» What you will do: Where does "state" appear in the data? Return each line that holds it.

» Data provided:
━━━━━━━━━━━━━━━━━━━━━━━━━━━━━━
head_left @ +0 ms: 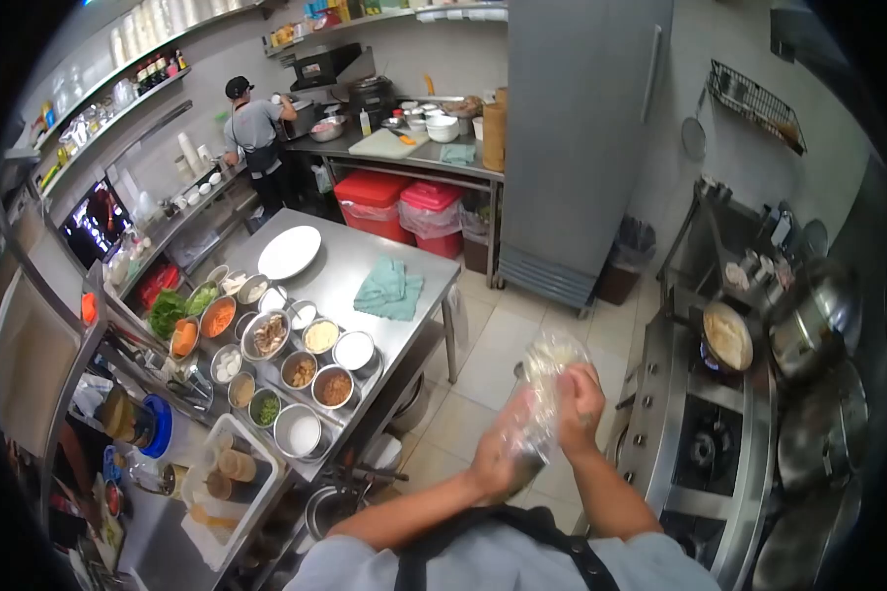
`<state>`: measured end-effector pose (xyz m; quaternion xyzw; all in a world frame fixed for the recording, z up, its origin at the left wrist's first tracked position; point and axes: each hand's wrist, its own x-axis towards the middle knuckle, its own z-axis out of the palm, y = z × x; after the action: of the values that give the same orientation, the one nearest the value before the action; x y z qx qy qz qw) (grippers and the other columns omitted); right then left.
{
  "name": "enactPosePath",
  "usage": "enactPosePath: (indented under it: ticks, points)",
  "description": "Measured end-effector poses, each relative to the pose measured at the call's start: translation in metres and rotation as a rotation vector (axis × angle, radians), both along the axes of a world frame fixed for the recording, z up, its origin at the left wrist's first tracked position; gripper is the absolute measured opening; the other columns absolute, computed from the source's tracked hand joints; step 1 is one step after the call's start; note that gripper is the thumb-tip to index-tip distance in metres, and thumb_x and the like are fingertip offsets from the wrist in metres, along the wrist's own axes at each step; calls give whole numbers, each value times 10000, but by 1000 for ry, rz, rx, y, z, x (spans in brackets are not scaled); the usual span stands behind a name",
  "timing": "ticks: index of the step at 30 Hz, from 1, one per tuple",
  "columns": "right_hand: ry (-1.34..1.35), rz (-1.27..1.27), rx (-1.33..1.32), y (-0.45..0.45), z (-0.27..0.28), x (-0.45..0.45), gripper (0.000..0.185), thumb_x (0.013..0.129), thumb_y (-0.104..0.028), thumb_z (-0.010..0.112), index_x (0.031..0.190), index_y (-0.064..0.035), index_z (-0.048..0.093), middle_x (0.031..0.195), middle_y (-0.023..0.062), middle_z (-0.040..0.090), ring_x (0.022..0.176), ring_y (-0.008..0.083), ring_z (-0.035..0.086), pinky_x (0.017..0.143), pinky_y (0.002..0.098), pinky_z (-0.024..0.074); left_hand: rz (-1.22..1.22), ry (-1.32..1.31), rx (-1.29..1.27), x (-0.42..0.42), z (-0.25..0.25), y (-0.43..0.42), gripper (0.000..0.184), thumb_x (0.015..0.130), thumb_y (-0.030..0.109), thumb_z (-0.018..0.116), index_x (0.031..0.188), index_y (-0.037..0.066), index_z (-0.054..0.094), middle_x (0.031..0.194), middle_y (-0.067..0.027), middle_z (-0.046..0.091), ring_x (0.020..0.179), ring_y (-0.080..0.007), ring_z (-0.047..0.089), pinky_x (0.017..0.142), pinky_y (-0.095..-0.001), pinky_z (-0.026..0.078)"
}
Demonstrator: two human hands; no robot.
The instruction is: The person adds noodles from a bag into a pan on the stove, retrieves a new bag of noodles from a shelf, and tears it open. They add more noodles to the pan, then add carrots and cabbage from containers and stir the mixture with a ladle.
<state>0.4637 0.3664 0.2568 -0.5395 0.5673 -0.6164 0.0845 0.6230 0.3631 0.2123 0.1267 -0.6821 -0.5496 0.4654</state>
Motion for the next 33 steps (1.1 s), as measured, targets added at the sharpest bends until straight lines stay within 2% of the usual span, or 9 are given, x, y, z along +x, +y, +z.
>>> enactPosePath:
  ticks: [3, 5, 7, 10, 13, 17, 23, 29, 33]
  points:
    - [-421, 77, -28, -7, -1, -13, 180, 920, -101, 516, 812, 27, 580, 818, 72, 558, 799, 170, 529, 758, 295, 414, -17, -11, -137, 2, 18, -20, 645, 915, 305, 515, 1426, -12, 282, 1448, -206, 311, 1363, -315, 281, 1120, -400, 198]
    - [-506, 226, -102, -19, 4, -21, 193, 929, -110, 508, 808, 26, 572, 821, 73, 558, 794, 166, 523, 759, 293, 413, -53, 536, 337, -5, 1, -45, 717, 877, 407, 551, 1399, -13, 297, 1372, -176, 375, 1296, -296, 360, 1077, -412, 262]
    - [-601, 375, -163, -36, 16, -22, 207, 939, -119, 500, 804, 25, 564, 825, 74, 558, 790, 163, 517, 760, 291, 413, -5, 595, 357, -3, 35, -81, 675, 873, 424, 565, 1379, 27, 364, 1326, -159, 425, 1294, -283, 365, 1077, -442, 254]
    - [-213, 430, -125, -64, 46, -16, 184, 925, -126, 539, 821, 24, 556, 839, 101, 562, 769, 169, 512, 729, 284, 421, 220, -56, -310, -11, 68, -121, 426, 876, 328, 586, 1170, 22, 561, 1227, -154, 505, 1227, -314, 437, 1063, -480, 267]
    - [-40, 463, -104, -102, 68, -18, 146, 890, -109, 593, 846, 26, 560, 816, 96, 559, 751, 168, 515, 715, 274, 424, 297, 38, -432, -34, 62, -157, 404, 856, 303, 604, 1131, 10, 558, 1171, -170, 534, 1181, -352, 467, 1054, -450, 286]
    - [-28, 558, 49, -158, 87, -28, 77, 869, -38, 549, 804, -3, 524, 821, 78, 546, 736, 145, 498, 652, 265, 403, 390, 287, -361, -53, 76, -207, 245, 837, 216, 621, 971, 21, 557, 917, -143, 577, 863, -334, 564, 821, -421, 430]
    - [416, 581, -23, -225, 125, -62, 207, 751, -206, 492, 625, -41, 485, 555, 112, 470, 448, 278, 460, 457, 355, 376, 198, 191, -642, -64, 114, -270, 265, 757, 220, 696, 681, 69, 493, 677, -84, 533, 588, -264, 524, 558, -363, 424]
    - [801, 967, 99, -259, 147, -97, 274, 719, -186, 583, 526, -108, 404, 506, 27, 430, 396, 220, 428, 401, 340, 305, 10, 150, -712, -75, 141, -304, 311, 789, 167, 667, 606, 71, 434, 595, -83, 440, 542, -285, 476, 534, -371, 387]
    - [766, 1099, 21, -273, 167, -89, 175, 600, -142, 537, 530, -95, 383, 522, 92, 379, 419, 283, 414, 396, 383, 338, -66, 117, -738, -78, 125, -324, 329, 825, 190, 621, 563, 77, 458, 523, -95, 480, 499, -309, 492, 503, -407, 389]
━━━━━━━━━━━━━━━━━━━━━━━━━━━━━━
» Exercise output:
`<state>`: measured end-effector pose (xyz m; quaternion xyzw; all in a world frame fixed for the recording, z up, its origin at the left wrist's first tracked position; point and axes: each hand's wrist, its own x-axis towards the middle knuckle, its own z-axis out of the palm, y = z × x; after the action: of the values that give the same orientation, the one nearest the value before the action; x y z qx qy qz qw) (grippers and the other columns omitted); right then left.
<state>0.4637 0.3664 0.2568 -0.5395 0.5673 -0.6164 0.0845 0.6230 0.3631 0.2123 0.1267 -0.6821 -0.5496 0.4654</state>

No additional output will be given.